**What is expected:**
Your answer should be the entries, repeated exactly.

**Stored entries:**

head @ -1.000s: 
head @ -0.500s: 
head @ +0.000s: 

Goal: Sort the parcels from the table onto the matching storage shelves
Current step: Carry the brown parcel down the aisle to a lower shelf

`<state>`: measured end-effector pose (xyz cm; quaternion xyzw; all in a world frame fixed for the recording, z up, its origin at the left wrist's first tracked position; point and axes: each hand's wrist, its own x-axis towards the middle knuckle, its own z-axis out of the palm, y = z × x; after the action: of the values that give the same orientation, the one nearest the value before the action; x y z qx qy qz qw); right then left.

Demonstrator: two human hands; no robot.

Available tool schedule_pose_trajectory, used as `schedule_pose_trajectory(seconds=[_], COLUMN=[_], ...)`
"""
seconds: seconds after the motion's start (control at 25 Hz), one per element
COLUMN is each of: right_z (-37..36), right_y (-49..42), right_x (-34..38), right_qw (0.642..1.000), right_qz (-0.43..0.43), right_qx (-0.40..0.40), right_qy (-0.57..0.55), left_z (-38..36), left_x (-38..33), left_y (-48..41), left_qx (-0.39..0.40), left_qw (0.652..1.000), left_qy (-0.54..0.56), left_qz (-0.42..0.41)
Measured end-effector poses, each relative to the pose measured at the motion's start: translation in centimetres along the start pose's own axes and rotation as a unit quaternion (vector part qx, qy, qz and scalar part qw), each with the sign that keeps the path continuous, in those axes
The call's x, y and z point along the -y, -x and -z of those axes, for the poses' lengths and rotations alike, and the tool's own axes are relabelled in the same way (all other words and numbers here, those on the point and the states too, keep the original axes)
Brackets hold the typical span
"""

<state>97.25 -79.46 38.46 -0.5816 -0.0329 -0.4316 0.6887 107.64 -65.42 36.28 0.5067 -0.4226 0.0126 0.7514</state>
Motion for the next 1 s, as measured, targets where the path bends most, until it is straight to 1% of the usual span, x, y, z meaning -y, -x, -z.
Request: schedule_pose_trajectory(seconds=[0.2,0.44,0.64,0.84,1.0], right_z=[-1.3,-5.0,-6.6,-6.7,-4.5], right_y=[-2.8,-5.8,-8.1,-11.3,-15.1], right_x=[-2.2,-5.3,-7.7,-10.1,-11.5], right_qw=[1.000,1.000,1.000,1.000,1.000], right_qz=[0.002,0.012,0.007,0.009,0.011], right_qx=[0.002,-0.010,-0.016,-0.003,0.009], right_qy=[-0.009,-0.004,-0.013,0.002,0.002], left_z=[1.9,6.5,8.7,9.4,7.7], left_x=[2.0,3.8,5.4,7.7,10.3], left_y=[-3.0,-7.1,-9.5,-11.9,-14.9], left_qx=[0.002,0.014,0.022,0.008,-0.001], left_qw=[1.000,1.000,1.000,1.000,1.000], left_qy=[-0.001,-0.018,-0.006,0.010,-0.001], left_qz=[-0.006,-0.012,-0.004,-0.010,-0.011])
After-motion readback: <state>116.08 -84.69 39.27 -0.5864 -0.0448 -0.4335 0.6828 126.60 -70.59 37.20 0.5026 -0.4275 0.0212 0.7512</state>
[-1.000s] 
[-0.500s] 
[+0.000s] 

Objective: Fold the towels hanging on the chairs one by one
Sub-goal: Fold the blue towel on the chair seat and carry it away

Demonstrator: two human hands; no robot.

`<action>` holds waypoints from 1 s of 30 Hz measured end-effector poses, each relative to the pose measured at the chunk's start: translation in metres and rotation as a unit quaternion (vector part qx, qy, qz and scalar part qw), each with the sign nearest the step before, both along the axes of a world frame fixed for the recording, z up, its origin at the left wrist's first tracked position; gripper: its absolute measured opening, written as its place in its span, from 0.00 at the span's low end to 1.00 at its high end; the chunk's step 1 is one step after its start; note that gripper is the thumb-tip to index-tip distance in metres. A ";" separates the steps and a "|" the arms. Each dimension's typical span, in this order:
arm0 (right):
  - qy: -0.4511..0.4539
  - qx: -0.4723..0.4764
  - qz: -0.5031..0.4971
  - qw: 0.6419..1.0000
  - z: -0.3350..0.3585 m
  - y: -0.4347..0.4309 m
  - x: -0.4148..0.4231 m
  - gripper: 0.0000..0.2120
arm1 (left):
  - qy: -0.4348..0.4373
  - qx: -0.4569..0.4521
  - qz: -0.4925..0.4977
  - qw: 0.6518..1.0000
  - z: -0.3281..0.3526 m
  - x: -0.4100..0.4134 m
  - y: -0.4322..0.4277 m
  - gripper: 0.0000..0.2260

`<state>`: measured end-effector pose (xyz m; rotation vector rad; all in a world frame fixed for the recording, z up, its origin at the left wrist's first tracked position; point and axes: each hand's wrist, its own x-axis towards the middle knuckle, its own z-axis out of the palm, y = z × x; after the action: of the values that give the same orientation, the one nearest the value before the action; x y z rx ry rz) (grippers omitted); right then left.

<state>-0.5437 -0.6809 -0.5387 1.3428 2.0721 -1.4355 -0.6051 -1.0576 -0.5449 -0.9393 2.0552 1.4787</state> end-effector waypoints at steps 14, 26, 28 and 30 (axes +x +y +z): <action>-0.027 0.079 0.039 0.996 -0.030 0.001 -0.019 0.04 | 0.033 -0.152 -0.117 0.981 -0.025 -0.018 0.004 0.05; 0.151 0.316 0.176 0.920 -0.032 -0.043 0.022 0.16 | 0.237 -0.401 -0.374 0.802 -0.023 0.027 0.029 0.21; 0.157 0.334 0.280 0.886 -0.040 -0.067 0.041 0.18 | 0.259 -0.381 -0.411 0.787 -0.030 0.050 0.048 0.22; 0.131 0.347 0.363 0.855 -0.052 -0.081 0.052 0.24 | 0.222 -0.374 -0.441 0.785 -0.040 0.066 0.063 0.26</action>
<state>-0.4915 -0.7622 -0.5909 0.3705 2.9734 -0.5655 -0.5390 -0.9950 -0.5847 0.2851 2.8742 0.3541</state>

**Answer for this exercise:**
head @ -1.000s: 
head @ -0.500s: 
head @ +0.000s: 

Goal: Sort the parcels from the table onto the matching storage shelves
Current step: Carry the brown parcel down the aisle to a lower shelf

`<state>`: measured end-effector pose (xyz cm; quaternion xyzw; all in a world frame fixed for the recording, z up, its origin at the left wrist's first tracked position; point and axes: each hand's wrist, its own x-axis towards the middle knuckle, its own z-axis out of the palm, y = z × x; after the action: of the values that give the same orientation, the one nearest the value before the action; x y z qx qy qz qw); right then left.

Demonstrator: two human hands; no robot.

Available tool schedule_pose_trajectory, used as `schedule_pose_trajectory(seconds=[_], COLUMN=[_], ...)`
"""
seconds: seconds after the motion's start (control at 25 Hz), one per element
COLUMN is each of: right_z (-37..36), right_y (-49..42), right_x (-34..38), right_qw (0.642..1.000), right_qz (-0.43..0.43), right_qx (-0.40..0.40), right_qy (-0.57..0.55), left_z (-38..36), left_x (-38..33), left_y (-48..41), left_qx (-0.39..0.40), left_qw (0.652..1.000), left_qy (-0.54..0.56), left_qz (-0.42..0.41)
Measured end-effector poses, each relative to the pose measured at the motion's start: translation in centimetres along the start pose's own axes and rotation as a unit quaternion (vector part qx, qy, qz and scalar part qw), each with the sign that keeps the path continuous, in those axes
The call's x, y and z point along the -y, -x and -z of those axes, for the poses' lengths and rotations alike, and the tool's own axes are relabelled in the same way (all other words and numbers here, those on the point and the states too, keep the original axes)
Brackets hold the typical span
"""

<state>97.25 -79.46 38.46 -0.5816 -0.0329 -0.4316 0.6887 107.64 -65.42 36.28 0.5067 -0.4226 0.0126 0.7514</state>
Motion for the next 1 s, as measured, targets where the path bends most, until it is straight to 1% of the usual span, x, y, z meaning -y, -x, -z.
Request: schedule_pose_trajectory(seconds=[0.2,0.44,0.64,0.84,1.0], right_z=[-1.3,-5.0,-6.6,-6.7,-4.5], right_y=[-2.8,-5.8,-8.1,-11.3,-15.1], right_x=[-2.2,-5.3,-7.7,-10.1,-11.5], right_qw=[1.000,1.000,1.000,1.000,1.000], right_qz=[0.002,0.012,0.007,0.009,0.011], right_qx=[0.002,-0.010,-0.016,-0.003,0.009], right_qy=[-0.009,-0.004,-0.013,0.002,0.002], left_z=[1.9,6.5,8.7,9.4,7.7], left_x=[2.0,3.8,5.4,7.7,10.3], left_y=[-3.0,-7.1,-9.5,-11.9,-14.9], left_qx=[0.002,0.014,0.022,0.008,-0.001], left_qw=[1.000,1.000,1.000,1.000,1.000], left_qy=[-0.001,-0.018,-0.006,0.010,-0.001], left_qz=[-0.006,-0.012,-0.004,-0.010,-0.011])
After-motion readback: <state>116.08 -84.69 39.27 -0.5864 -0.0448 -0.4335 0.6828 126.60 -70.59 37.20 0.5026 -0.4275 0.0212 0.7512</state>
[-1.000s] 
[-0.500s] 
[+0.000s] 

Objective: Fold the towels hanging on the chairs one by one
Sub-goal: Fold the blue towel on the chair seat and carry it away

Demonstrator: two human hands; no robot.

`<action>` holds waypoints from 1 s of 30 Hz measured end-effector poses, each relative to the pose measured at the chunk's start: translation in metres and rotation as a unit quaternion (vector part qx, qy, qz and scalar part qw), each with the sign nearest the step before, both along the axes of a world frame fixed for the recording, z up, its origin at the left wrist's first tracked position; gripper: its absolute measured opening, written as its place in its span, from 0.00 at the span's low end to 1.00 at its high end; the chunk's step 1 is one step after its start; note that gripper is the thumb-tip to index-tip distance in metres. A ";" separates the steps and a "|" the arms. Each dimension's typical span, in this order:
arm0 (right):
  - qy: -0.4511..0.4539
  - qx: -0.4723..0.4764
  - qz: -0.5031..0.4971
  - qw: 0.6419..1.0000
  - z: -0.3350..0.3585 m
  - y: -0.4347..0.4309 m
  - x: -0.4148..0.4231 m
  - gripper: 0.0000..0.2120
arm1 (left):
  - qy: -0.4348..0.4373
  - qx: -0.4569..0.4521
  - qz: -0.4925..0.4977
  - qw: 0.6518..1.0000
  - z: -0.3281..0.3526 m
  - x: -0.4100..0.4134 m
  - y: -0.4322..0.4277 m
  - gripper: 0.0000..0.2260

`<state>`: measured end-effector pose (xyz m; rotation vector rad; all in a world frame fixed for the recording, z up, its origin at the left wrist's first tracked position; point and axes: each hand's wrist, its own x-axis towards the middle knuckle, its own z-axis out of the palm, y = z × x; after the action: of the values that give the same orientation, the one nearest the value before the action; x y z rx ry rz) (grippers omitted); right then left.

<state>-0.5437 -0.6809 -0.5387 1.3428 2.0721 -1.4355 -0.6051 -1.0576 -0.5449 -0.9393 2.0552 1.4787</state> end-effector waypoints at steps 14, 26, 28 and 30 (axes +x +y +z): <action>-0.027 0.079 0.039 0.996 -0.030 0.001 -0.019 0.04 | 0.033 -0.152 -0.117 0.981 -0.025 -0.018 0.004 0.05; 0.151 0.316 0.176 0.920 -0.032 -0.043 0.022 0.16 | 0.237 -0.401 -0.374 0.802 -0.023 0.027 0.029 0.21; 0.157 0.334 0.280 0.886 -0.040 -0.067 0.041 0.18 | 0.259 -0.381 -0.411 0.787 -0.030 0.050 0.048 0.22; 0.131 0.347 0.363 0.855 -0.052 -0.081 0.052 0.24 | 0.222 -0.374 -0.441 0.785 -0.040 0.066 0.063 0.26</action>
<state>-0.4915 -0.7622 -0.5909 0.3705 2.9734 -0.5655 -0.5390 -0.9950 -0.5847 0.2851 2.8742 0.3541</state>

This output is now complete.